The daylilies look as if they’re settling in nicely. However, I still have to edge the side of the bed nearest the driveway. I’m also going to mulch the whole thing in order to keep the weeds down while the plants fill in.
I’m considering extending the bed a bit toward the top so that I can plant the dahlias there, too. That particular spot gets lots of sun, so I think they’d be happy there for the summer.
The daylilies in this bed are not Hemerocallis fulva (ditch lilies), although we do have a large stand of them on the edge of the woods behind the house. Those old orange ones are my favorites. They are so plain and strong.
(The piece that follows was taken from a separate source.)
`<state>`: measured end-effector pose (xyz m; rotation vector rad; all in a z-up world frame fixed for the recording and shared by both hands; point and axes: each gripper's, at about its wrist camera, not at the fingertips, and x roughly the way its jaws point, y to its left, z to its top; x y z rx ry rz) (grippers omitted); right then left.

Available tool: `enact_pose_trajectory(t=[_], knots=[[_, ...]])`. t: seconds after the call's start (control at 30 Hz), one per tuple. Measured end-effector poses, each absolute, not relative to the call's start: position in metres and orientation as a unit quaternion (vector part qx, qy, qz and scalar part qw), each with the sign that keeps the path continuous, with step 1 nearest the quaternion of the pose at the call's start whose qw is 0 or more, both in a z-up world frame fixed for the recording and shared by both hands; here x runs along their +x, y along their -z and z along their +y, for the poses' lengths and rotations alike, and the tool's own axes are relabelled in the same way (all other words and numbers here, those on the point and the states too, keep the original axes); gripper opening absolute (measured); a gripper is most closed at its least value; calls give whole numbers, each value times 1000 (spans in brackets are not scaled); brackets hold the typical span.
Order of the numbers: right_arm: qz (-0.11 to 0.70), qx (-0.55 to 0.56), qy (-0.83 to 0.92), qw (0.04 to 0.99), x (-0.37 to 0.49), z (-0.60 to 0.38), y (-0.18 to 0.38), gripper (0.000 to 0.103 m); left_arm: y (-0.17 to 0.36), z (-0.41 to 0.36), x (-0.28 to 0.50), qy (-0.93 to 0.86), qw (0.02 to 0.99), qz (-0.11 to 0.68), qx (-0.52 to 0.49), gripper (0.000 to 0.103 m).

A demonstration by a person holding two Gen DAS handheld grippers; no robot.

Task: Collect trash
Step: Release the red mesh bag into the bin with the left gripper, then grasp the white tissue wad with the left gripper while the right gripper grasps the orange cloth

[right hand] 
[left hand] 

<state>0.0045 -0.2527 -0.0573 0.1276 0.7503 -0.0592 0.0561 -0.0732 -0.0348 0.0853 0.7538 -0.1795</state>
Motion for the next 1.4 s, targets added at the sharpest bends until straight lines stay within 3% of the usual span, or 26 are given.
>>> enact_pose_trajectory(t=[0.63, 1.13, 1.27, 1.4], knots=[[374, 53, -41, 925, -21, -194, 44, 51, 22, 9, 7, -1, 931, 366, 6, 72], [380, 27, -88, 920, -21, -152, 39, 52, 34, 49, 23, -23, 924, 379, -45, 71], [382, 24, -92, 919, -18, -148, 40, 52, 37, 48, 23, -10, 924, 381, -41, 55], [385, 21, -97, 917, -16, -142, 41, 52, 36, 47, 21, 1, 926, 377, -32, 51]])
Along Route 30 on the way into Salem is a white house that has an old sugar maple in the yard. In front of the sugar maple is a perfect circle of orange daylilies. In midsummer it’s a beautiful sight. It’s beautiful now, too, as the daylily foliage fills out the circle.
Another old variety of daylily I’d like to have in our garden is lemon lily. Its Latin name is Hemerocallis flava (or H. lilioasphodelus). It’s so called because of its color, of course, but also because of its scent—tart and lemony. It’s apparently a very early bloomer, and it has grasslike foliage. The yellow of its blooms is clear, with no hint of orange. Sounds amazing.
The daylilies in the redug daylily bed are all sorts of varieties; different sizes, different colors, and they don’t all bloom at the same time, which is nice. Truth to tell, I’m not fond of a lot of the hybrid daylilies available these days, because many of them look sort of Frankensteinish to me—bizarre undaylily-like colors and enormous, splayed-out blossoms. Fortunately, the varieties in the bed are pretty standard in terms of flower shape, and the colors are pleasing, at least to my eye.